La estirpe de Gaya se remonta, pues, a Tiziano, a Velázquez, a Vermeer. Al fondo, siempre emerge Venecia: “Puede decirse que Venecia lo que hizo fue ceder a la pintura, acoger la pintura, el sentimiento originario, vivo -no artístico- de la pintura”. Gaya edifica su estética sobre el agua y no sobre la roca en la que, según Morand, habrían querido construir su ciudad los políticos como Atila, Bonaparte, los Habsburgo o Eisenhower. Venecia se mantiene empeñada en sobrevivir.

Sin duda, el compromiso de Gaya es muy diferente del que tomó el francés, pero en la modernidad de ambos late una libertad que resiste el vendaval del progreso como la única manera legítima de deshacerse de cualquier sujeción. En el pintor murciano la clave de su “otra modernidad” es la enseñanza de Velázquez, como la estudió también en Velázquez, pájaro solitario. A media voz y en el susurro suave de la brisa que atraviesa los mejores lienzos de su tradición, Gaya despliega un conocimiento tal que no es demasiado arriesgado considerarle un ejemplo de anti(pos)moderno avant la léttre.

Trasdendencia redentora

Aunque el autor de Las Meninas sea irreductible a cualquier etiqueta, nuestras interpretaciones no pueden dejar de constatar que su pincelada aérea continúa pintando y sustrayéndose a la atmósfera de nuestra época. Parece como si Gaya hubiese comprendido con singular intensidad que el punto de vista de Ortega y Gasset en sus Papeles sobre Velázquez y Goya (1950) podría acabar llevando a la deriva de los significantes. Casi podría considerarse un corolario el primer capítulo de Las palabras y las cosas (1966) que Michel Foucault dedicara al más famoso cuadro del sevillano. Porque si Velázquez, tal como Ortega pretende, hubiese pintado la pintura, en ese panóptico quedaría un vacío esencial por cuyo punto de fuga hasta la mirada del artista quedaría suprimida. Como concluyó Foucault, “libre de esta relación que la encadenaba, la representación puede darse como pura representación”. Por el contrario, en el color, en la línea del dibujo y en la composición velazqueñas Gaya descubre una trascendencia que redime, transfigurando, la realidad en su aparecer. La pintura no se pinta: es un índice de desposesión. En su fondo más radical, la pintura transparenta:

“Lo prodigioso es que esa operación ha sido hecha sin sentir, o sea, sin violencia […]. Para Velázquez, la realidad, el cuerpo de la realidad, es algo imprescindible, pero también sin mucha importancia, o sea, es algo que, siendo absolutamente imprescindible, no es decisivo; lo decisivo estará dentro, encerrado dentro, transparentándose. Velázquez pinta esa transparencia, no quiere pintar más que esa transparencia”.

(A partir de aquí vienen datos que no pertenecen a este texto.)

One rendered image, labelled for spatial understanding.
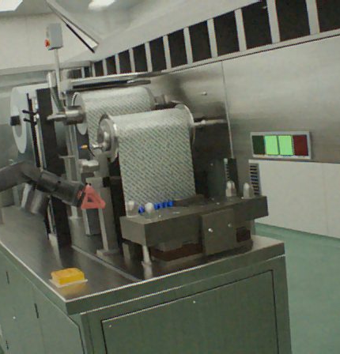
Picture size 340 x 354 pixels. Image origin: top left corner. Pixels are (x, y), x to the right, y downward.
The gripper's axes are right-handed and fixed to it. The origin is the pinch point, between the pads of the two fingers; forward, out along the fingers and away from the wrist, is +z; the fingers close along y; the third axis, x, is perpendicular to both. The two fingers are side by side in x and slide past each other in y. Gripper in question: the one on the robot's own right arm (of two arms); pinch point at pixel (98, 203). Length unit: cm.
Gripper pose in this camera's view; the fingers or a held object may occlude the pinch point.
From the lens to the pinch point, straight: 159.4
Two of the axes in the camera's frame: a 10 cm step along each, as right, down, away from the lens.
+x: 3.4, -9.3, 1.4
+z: 8.1, 3.7, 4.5
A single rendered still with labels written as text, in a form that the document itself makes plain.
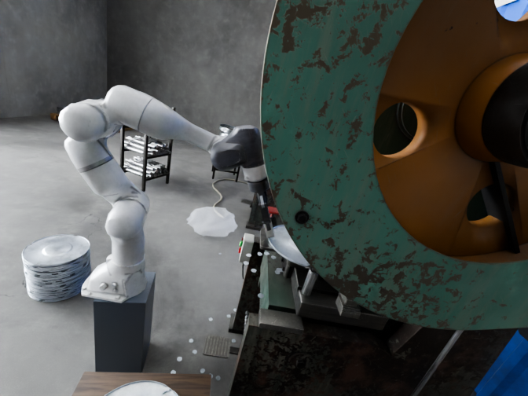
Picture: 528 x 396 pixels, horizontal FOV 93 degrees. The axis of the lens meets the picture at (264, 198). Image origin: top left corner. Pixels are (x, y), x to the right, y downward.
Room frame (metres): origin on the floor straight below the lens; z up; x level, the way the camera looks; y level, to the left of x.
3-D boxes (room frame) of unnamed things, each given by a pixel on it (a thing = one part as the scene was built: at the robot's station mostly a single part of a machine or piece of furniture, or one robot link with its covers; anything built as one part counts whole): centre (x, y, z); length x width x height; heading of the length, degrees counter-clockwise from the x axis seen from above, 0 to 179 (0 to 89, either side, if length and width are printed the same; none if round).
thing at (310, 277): (0.68, -0.21, 0.75); 0.03 x 0.03 x 0.10; 5
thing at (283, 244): (0.85, -0.20, 0.78); 0.29 x 0.29 x 0.01
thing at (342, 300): (0.70, -0.34, 0.76); 0.17 x 0.06 x 0.10; 5
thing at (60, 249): (1.10, 1.05, 0.25); 0.29 x 0.29 x 0.01
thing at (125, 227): (0.74, 0.44, 0.71); 0.18 x 0.11 x 0.25; 18
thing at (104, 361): (0.77, 0.45, 0.23); 0.18 x 0.18 x 0.45; 15
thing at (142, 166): (2.81, 1.48, 0.47); 0.46 x 0.43 x 0.95; 75
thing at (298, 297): (0.86, -0.32, 0.68); 0.45 x 0.30 x 0.06; 5
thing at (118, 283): (0.76, 0.49, 0.52); 0.22 x 0.19 x 0.14; 105
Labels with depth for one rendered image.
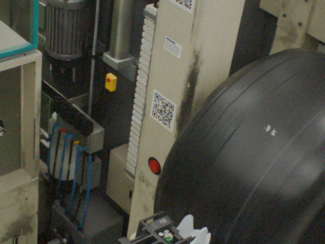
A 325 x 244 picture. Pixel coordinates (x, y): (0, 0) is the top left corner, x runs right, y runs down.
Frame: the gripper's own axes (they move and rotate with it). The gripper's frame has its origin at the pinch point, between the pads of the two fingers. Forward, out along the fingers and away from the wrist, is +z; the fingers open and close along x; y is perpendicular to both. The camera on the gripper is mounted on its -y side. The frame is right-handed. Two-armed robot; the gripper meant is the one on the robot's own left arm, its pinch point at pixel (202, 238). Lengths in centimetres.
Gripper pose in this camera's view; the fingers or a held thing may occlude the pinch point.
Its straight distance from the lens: 115.0
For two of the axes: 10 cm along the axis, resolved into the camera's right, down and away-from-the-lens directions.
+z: 7.2, -2.1, 6.7
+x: -6.6, -5.0, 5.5
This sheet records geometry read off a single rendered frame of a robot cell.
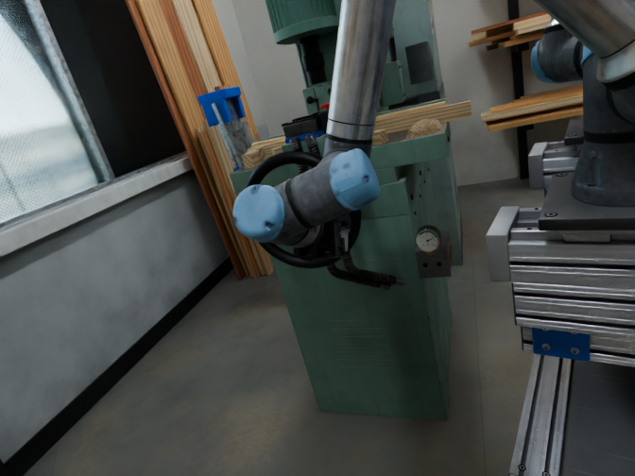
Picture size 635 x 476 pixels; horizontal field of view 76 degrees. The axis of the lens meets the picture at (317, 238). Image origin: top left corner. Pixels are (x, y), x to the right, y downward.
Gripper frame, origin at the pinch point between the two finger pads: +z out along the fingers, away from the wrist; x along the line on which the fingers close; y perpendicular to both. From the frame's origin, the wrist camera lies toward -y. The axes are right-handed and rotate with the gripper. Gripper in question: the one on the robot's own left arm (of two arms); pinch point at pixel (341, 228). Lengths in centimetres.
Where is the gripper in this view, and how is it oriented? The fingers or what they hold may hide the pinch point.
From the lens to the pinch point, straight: 86.1
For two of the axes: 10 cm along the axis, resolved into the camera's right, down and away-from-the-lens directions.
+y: 0.5, 9.9, -1.3
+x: 9.2, -1.0, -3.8
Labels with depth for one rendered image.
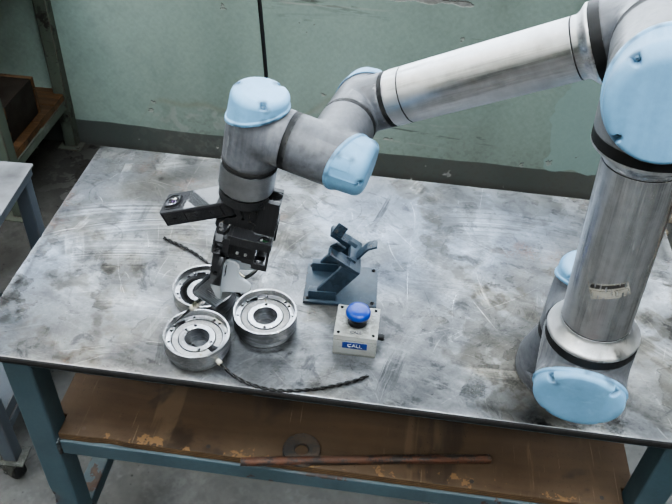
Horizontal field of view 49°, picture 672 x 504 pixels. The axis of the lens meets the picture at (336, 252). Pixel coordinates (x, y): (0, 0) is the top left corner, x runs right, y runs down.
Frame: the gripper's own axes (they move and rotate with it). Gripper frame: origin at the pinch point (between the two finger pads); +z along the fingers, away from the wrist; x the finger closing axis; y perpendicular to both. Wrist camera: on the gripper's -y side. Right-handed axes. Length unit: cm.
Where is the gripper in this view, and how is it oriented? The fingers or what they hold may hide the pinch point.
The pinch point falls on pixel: (217, 284)
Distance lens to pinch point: 114.3
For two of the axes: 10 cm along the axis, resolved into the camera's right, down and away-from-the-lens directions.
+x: 1.4, -6.6, 7.4
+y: 9.7, 2.4, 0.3
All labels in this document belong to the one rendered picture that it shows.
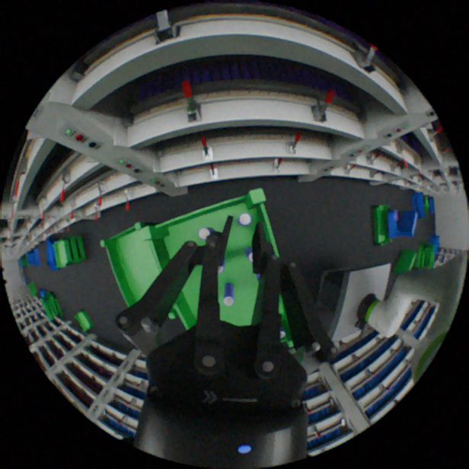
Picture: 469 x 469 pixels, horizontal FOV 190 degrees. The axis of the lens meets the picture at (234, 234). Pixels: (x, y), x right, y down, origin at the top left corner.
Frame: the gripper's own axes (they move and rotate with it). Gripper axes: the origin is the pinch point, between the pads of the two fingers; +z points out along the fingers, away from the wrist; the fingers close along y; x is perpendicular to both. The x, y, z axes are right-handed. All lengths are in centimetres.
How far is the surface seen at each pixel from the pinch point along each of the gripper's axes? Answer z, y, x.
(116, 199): 41, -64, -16
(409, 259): 46, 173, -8
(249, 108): 15.6, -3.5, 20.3
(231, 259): 7.9, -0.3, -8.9
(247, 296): 4.9, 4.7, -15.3
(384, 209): 72, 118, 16
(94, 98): -2.5, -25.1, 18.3
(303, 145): 36.2, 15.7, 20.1
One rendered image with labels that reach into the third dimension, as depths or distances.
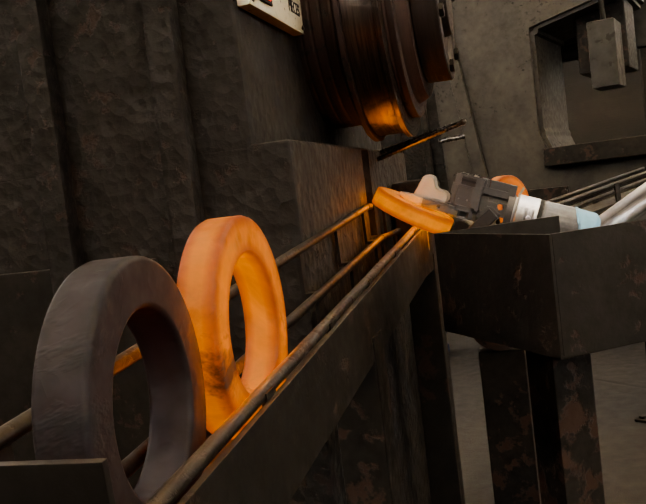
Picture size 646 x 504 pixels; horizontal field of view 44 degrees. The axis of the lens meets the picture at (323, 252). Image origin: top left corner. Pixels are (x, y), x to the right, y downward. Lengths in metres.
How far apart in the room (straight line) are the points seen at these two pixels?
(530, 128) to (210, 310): 3.67
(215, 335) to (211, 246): 0.07
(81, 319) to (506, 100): 3.87
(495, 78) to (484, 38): 0.21
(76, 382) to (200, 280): 0.20
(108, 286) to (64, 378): 0.06
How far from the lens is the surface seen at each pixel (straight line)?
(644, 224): 0.97
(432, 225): 1.47
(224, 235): 0.64
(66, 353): 0.45
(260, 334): 0.75
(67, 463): 0.44
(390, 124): 1.48
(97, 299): 0.46
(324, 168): 1.26
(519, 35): 4.25
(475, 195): 1.50
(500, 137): 4.25
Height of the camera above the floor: 0.79
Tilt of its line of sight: 4 degrees down
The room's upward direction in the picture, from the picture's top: 7 degrees counter-clockwise
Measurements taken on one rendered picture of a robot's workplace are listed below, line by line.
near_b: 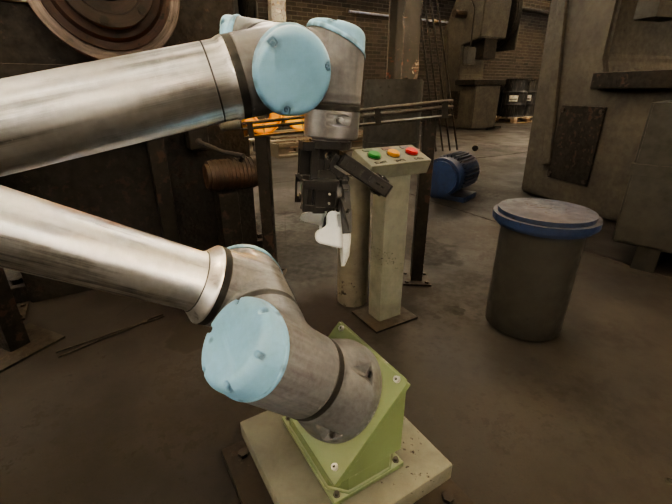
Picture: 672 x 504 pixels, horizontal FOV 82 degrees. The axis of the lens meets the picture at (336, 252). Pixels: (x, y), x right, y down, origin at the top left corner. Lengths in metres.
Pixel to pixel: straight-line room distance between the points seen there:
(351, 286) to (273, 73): 1.14
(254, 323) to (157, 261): 0.20
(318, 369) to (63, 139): 0.44
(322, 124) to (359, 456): 0.55
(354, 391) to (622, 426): 0.80
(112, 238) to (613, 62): 2.97
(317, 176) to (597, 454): 0.92
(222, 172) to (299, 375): 1.13
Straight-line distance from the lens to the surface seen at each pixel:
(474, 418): 1.16
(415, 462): 0.87
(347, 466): 0.75
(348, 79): 0.63
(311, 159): 0.65
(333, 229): 0.64
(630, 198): 2.25
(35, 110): 0.47
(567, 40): 3.36
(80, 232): 0.67
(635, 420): 1.34
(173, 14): 1.74
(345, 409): 0.70
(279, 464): 0.86
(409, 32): 5.58
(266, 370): 0.58
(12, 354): 1.65
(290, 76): 0.45
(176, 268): 0.69
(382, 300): 1.41
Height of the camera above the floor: 0.79
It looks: 23 degrees down
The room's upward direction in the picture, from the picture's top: straight up
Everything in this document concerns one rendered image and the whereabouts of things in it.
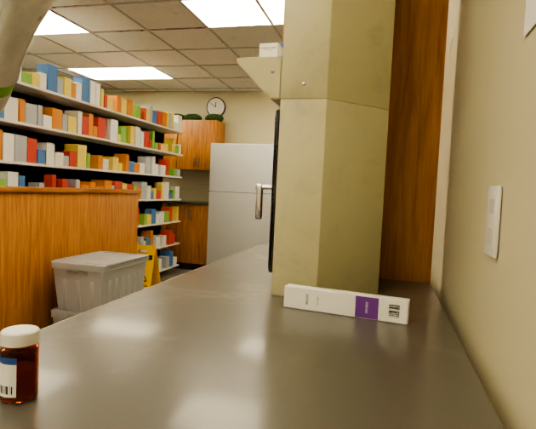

Junto a Velázquez, pájaro solitario igual que San Juan de la Cruz, místicos y anonadados todos ellos, Gaya cierra los ojos y, al volver a abrirlos, desea mirar la realidad con los ojos de un amor que no resuelve un problema, sino que redime la aspiración inalcanzable de no pintar, simplemente de comulgarla. Esa es la sencillez que mantiene todavía abierta la herida moderna.